Seems like a weird situation.

As a consumer you have no relationship whatsoever with VISA or Mastercard. Any incentives you receive come from your credit card company, any fees you pay are paid to your credit card company. VISA and Mastercard are service providers they are not banks, they do not lend money.

The bank tries to get you to keep your card because the costs of acquiring a customer are very high and they don’t want to lose your business. Even if they are taking a loss on your account they are willing to eat that loss in the hope that one day you will use the card more often and become a profitable customer.

Because you are so anomalous that you don’t matter. Statistically, they probably know that you (and if not you, most people like you) will pay late enough times or carry a balance enough times that you are still profitable. See my response above. They are not lending to you, individually. THey are lending to your whole class of borrowers.

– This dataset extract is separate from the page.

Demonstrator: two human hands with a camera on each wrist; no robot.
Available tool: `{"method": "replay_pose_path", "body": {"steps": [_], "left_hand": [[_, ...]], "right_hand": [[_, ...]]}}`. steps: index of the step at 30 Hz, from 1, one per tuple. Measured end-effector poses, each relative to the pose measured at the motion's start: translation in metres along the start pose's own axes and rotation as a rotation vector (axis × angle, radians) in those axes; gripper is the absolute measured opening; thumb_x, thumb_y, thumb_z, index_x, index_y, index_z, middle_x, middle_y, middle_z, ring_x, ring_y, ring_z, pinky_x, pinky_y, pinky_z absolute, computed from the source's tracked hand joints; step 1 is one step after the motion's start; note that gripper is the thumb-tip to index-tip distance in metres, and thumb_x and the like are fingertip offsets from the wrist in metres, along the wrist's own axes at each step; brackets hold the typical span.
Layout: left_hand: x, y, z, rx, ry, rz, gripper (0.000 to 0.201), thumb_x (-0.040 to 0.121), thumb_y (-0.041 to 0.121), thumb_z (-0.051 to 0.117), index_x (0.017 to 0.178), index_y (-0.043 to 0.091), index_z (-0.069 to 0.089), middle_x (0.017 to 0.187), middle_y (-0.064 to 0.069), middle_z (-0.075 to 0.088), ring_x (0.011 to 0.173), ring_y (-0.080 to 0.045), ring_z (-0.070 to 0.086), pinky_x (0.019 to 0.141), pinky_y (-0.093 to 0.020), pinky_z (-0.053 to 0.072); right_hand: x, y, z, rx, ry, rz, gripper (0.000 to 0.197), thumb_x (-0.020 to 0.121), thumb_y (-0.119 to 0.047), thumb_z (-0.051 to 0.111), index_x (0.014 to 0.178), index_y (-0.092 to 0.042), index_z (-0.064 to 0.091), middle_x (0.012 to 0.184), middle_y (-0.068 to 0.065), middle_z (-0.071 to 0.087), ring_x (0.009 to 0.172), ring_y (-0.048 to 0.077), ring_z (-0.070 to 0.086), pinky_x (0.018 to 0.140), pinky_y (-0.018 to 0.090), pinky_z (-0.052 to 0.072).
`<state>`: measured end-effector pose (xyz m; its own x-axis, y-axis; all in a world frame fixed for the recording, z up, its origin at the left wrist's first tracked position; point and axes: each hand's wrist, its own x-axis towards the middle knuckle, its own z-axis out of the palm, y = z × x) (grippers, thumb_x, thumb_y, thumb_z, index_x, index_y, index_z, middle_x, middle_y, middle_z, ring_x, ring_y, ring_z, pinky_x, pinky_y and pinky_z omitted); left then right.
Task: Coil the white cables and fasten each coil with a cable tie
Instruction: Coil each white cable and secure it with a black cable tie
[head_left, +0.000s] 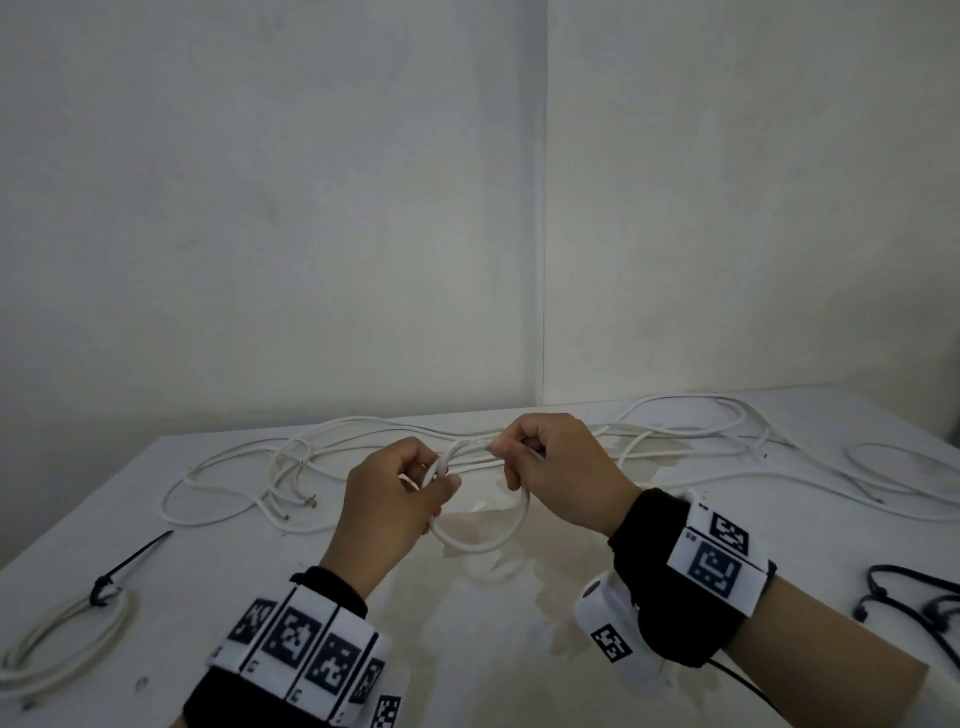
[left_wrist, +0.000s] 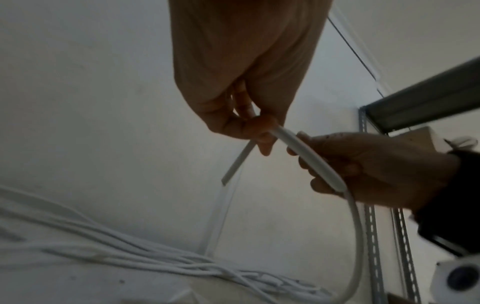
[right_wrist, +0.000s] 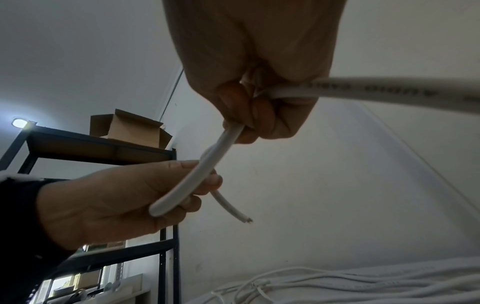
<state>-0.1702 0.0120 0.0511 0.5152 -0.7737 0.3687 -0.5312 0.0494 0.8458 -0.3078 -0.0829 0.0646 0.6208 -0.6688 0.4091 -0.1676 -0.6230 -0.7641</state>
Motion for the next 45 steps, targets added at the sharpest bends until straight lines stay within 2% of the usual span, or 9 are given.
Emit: {"method": "replay_pose_path", "body": {"steps": [5,8,11,14,22,25,32,38,45], "left_hand": [[-0.001,-0.005,-0.002,0.361,0.088,0.145,0.029,0.076,0.018,0.071,0.065,0.033,0.05,0.074,0.009,0.054,0.069,-0.011,0.051,0.061,-0.02,0.037],[0.001,-0.01,-0.003,0.095,-0.055,0.042,0.024,0.08,0.008,0.068,0.072,0.026,0.055,0.091,-0.003,0.064,0.091,-0.02,0.057,0.078,-0.025,0.041],[-0.004,-0.001,-0.003,-0.246,-0.219,-0.083,0.012,0.087,0.002,0.058,0.078,0.008,0.051,0.065,-0.001,0.069,0.061,-0.008,0.063,0.06,-0.015,0.046],[-0.007,-0.001,-0.003,-0.215,-0.283,-0.079,0.008,0.091,0.008,0.053,0.084,0.008,0.05,0.049,0.006,0.053,0.044,0.0,0.043,0.048,-0.01,0.034],[-0.005,-0.009,-0.009,0.012,-0.33,-0.015,0.03,0.09,0.028,0.055,0.077,0.002,0.059,0.053,0.006,0.049,0.047,0.0,0.044,0.052,-0.009,0.038],[-0.007,-0.006,-0.012,0.082,-0.334,-0.001,0.035,0.094,0.032,0.046,0.07,0.01,0.058,0.05,0.008,0.049,0.047,0.001,0.046,0.053,-0.009,0.038],[-0.012,0.008,-0.014,-0.417,-0.385,-0.22,0.038,0.097,0.019,0.037,0.07,0.008,0.061,0.071,-0.006,0.056,0.057,-0.009,0.041,0.054,-0.018,0.034],[-0.012,0.02,-0.011,-0.636,-0.385,-0.356,0.03,0.098,0.018,0.034,0.079,0.004,0.054,0.059,-0.005,0.059,0.059,-0.015,0.067,0.057,-0.021,0.055],[-0.012,0.022,-0.005,-0.714,-0.292,-0.409,0.032,0.098,0.022,0.034,0.079,0.005,0.052,0.049,0.002,0.045,0.045,-0.01,0.053,0.055,-0.023,0.053]], "right_hand": [[0.002,0.004,0.001,0.069,-0.044,0.061,0.031,0.09,-0.016,0.057,0.059,-0.019,0.055,0.046,-0.009,0.054,0.04,-0.001,0.045,0.05,0.007,0.033],[0.001,0.005,0.001,0.103,-0.061,0.088,0.029,0.09,-0.015,0.057,0.062,-0.017,0.055,0.046,-0.009,0.055,0.038,0.001,0.043,0.048,0.011,0.034],[0.001,0.004,-0.001,0.123,-0.061,0.097,0.028,0.09,-0.015,0.058,0.062,-0.017,0.056,0.046,-0.008,0.055,0.037,0.002,0.041,0.046,0.012,0.034],[0.0,0.006,-0.002,0.116,-0.068,0.111,0.027,0.09,-0.016,0.057,0.063,-0.015,0.057,0.048,-0.006,0.056,0.038,0.003,0.04,0.046,0.013,0.034],[-0.006,0.009,-0.005,0.101,-0.085,0.117,0.026,0.09,-0.015,0.058,0.064,-0.01,0.059,0.05,-0.004,0.058,0.039,0.005,0.038,0.045,0.014,0.034],[-0.007,0.01,-0.003,0.091,-0.09,0.113,0.026,0.09,-0.015,0.058,0.064,-0.011,0.058,0.05,-0.004,0.058,0.039,0.004,0.038,0.046,0.013,0.035],[-0.004,0.01,-0.004,0.113,0.017,0.055,0.029,0.089,-0.014,0.059,0.06,-0.016,0.056,0.051,-0.006,0.057,0.039,0.002,0.042,0.048,0.011,0.034],[0.0,0.01,-0.005,0.103,0.095,-0.004,0.029,0.088,-0.014,0.059,0.061,-0.023,0.056,0.05,-0.008,0.057,0.047,0.001,0.048,0.053,0.01,0.037],[-0.003,0.012,-0.002,0.12,0.092,0.001,0.026,0.089,-0.014,0.058,0.064,-0.022,0.057,0.054,-0.007,0.059,0.048,0.0,0.05,0.054,0.009,0.036]]}}
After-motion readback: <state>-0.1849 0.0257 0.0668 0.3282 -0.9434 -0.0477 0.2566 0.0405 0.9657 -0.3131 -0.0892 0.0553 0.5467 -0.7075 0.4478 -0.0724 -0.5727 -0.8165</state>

Additionally, while MattinSF is correct that you get to play the float off the CC company, they do the same thing to their retailers, so don’t feel too bad for them.

Dire again you’re over simplifying things. Each customer *is *treated as an individual. Each customer is individually underwritten and assessed as to their credit worthiness. Each customer is regularly reviewed and their account terms, APR etc may change on an individual basis if their situation or payment habits change.

For example if your credit card company sees signals of risky behavior…the opening of multiple new credit accounts, missed payments…even with other creditors, using one credit card to pay off another…they may and probably will make changes to your account terms…such as lowering your credit limit. On the flip side if you have been a good responsible customer for a certain period and want a lower APR you can ask your credit card company and in many instances they will give you a better rate or better terms and conditions to keep your business.

Of course the statisticians use classes of customers to build business models and profile types of customers, but each customer is individually underwritten and reviewed.

I agree that each customer is treated individually to the extent necessary to place them (and periodically readjust them) into the correct risk pool based on actuarial data. But it’s not like they are looking at people’s health records or job performance reviews to see if Joe Blow is likely to have a heart attack or get canned. They are not lending to Joe Blow like you or I would; they are lending to a big pool of people like Joe Blow. Big difference.